I retired on Friday, 11 September 2015, that is, almost a year ago. I’d been with the same further education college, part-time but mostly full-time, for twenty years, teaching IT to 16-19 year olds who thought they knew everything about computers. And most of their parents believed they did too. This time last year, I was looking forward to a short holiday in Bruges… and then nothingness. My beloved aunt in Canada asked me what I was retiring to and I sort of busked it, saying I’d be all right. It’s been a funny old year, and now is time to take stock.

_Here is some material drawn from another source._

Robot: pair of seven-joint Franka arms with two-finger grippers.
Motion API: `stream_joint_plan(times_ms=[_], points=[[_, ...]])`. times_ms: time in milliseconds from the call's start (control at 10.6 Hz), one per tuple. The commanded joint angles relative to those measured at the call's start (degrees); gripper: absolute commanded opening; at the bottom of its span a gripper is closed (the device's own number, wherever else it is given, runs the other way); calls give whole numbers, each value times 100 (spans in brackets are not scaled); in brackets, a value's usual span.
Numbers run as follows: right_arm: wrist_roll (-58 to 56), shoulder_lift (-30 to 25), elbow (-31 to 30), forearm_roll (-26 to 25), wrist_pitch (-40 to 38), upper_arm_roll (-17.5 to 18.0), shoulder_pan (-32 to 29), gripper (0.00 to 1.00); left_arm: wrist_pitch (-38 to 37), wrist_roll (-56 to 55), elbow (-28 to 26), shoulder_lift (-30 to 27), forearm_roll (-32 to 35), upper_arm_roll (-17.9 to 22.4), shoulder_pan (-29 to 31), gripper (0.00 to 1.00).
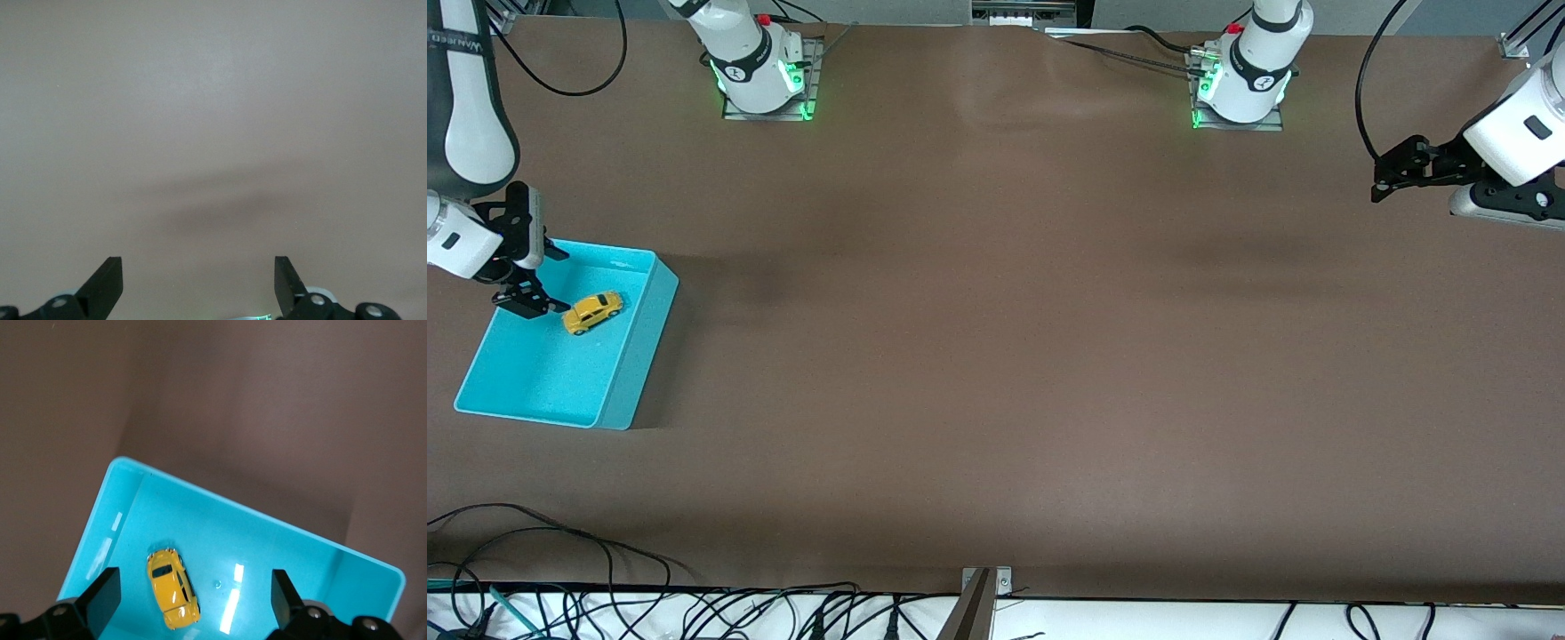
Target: Wind up and store yellow beetle car
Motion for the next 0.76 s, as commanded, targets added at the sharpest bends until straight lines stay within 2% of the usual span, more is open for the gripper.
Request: stream_joint_plan(times_ms=[0,378,662], points=[[1314,-424,-82,-5,-239,8,328,100,-130,66,152,43,-50,-7,27,100],[4117,-723,-47,-110,-389,228,706,100,-130,74,152,43,-50,-7,45,100],[6639,-891,-20,-295,-548,360,1014,100,-130,74,152,43,-58,-16,115,100]])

This is what I’ve done over the year, roughly in date order:
Looked after beloved grandson for just three weeks, plus a few odd days. ‘Being there’ for him, as I anticipated, was just not very practical, seeing as he and my daughter live in Sussex. Also, I’m not very good at playing with toddlers. I run out of ideas very quickly.
I’ve become more active in the ACW (Association of Christian Writers). Tick. I’m competitions manager.
I’ve cleared out just one room in our house. I seriously believed we were going to sort out the whole house, and the attic and the garage… Well, my husband could do the garage… and the attic. Reader, he didn’t. And I didn’t, except that one room, although it included the filing cabinet containing all our papers.
I did Nano. I wrote my 50,000 words in November, but, of course, that’s not long enough for a proper novel. You’ve finished but not finished. I eventually finished the first draft at the end of February, but editing still needs doing.
I visited India.
I found some part-time work. Tick. An enormous tick. And what am I doing? Teaching IT, but to adults, not to youngsters, which is different, and still time-consuming.
I’ve done more at church. I’m secretary of the PCC and have, so far, led two services. I’m also studying the Course in Christian Studies (which is an Essex thing, a basic course in Christianity and the church).
I’ve joined a real face-to-face writing group.
I’ve learned to live on a lower income. When I retired, my head knew that I would have less money, but my heart didn’t. If you’re earning a reasonable salary (I never earned mega bucks) and extremely time poor, you spend, just to survive. In the first six months after retiring, I had to buy two computers (one for my son, who has much less than I – in fact, I don’t know he survives) and one for myself. These purchases almost broke me. This has been the biggest thing for me. Now I budget like Silas Marner, to the penny. If, over the last twelve months, I haven’t bought your book, I’m sorry, but that’s the reason.
I’ve started to learn programming. They laughed at me at my old college when I said I wanted to do this. It’s been an ambition since about 2000. My dear friend, Felicity, will tell you how I attempted Visual Basic in her classes in 2003, but, although I passed City and Guilds Level 2 under her guidance, she found me ‘not a natural’. Now I’m making slow progress through Python.
I’ve been on lots of walks. This is husband-driven and ongoing.
Things I haven’t done:
I haven’t submitted lots of short stories and have them published, only a few.
I’ve haven’t sorted out the garden. Reader, there is some good stuff in there at the moment, like my dahlias, my roses and my tomatoes, but a lot of weeds and nettles too.
I’ve never had a story accepted by a woman’s magazine. Although I’ve written several and I’ve, just this last week, finished a nostalgia piece, I’ve not tackled this properly.
I haven’t redone the church website. It’s still on the list of things to do.
I haven’t cleared out the kitchen cupboards. (They really need it.)
I’m not doing any regular exercise, eg swimming or keep-fit. (Ooh, I should’ve added put on weight in the things I’ve done.)
So, do I recommend retirement? Yes, on balance, even though I’m still working part-time. I do believe that part-time is what people in their sixties need. They’ve still got a lot to give, but they’re not so career-driven and want to do other things than work.